▶ [Aim of the task]
Your answer must be every line of the data below that holds the string "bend", copied exactly.

▶ [Supplied information]
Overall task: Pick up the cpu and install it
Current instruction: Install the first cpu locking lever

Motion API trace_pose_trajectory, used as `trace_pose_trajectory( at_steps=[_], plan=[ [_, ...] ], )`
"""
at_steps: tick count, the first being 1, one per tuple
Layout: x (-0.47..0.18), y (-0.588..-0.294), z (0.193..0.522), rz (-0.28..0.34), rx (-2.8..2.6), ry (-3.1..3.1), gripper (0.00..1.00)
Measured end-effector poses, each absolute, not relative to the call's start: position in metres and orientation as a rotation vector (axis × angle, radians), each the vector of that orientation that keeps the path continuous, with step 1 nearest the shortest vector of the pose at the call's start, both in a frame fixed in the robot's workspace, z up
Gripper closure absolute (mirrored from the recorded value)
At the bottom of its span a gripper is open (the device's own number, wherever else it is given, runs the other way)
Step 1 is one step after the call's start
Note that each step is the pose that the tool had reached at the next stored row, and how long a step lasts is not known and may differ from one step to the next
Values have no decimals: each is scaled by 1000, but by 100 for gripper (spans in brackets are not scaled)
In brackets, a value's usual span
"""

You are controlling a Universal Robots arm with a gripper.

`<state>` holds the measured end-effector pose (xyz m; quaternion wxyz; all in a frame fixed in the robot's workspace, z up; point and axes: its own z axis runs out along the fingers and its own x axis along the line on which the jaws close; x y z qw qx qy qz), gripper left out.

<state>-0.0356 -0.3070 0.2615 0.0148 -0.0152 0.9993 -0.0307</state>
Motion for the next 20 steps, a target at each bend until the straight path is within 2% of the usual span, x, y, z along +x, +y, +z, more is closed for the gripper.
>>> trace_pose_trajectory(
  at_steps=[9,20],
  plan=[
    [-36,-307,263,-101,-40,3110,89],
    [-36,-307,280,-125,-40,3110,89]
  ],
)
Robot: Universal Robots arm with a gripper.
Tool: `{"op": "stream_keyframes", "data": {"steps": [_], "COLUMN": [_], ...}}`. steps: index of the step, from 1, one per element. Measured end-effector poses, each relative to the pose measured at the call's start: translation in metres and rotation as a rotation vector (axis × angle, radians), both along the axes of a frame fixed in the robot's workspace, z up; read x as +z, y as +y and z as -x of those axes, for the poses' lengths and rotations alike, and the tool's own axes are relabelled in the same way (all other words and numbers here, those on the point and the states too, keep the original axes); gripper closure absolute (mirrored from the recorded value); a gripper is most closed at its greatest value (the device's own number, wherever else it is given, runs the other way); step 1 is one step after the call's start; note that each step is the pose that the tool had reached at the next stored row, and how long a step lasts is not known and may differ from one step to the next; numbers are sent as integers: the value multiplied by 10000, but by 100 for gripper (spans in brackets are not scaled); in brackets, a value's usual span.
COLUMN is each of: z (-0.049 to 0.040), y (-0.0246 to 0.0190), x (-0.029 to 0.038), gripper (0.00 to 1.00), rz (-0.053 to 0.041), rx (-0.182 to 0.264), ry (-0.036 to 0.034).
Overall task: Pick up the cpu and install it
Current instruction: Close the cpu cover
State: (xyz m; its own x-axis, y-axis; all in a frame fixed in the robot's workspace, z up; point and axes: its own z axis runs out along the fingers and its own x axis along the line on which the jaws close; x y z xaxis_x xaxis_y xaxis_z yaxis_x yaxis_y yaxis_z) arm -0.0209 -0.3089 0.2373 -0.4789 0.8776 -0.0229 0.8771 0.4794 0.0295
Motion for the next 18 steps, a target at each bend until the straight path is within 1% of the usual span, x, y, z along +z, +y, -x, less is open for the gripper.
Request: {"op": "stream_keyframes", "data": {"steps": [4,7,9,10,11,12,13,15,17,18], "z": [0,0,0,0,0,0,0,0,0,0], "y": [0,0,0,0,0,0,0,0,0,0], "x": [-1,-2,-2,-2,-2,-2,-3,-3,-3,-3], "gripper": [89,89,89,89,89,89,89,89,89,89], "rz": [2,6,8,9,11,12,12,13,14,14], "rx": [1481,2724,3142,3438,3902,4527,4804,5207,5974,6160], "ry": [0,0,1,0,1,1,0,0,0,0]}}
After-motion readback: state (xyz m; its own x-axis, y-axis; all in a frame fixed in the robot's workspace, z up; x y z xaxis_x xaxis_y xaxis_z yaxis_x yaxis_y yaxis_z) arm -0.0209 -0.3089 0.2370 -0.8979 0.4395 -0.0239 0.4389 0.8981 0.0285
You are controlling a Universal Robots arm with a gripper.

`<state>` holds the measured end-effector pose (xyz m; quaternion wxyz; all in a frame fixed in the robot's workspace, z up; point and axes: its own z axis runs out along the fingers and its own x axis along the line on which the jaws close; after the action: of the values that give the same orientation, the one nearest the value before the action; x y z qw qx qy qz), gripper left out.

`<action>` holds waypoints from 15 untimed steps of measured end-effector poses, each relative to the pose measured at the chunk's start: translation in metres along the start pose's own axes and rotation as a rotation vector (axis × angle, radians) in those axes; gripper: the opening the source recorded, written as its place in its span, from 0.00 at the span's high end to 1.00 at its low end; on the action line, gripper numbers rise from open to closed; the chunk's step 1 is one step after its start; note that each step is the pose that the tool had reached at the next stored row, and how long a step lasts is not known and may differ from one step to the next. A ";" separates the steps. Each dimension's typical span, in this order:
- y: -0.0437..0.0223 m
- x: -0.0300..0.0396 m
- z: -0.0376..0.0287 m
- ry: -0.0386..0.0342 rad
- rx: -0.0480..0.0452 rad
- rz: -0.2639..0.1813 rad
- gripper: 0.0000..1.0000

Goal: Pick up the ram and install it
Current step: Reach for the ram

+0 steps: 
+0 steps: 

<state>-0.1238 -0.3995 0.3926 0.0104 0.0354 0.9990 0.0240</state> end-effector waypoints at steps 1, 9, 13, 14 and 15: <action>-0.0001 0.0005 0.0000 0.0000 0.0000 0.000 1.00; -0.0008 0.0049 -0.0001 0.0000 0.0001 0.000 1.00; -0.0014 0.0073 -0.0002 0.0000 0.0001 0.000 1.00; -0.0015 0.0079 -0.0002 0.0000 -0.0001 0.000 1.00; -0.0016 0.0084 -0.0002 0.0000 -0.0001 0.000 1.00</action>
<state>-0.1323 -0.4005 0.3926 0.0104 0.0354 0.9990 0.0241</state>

▶ [Solution for this problem]
Motion for the next 20 steps, a target at each bend until the straight path is within 2% of the usual span, x, y, z along +x, +y, +z, more is closed for the gripper.
Motion for the next 18 steps, a target at each bend until the straight path is within 1% of the usual span, x, y, z along +z, +y, -x, less is open for the gripper.

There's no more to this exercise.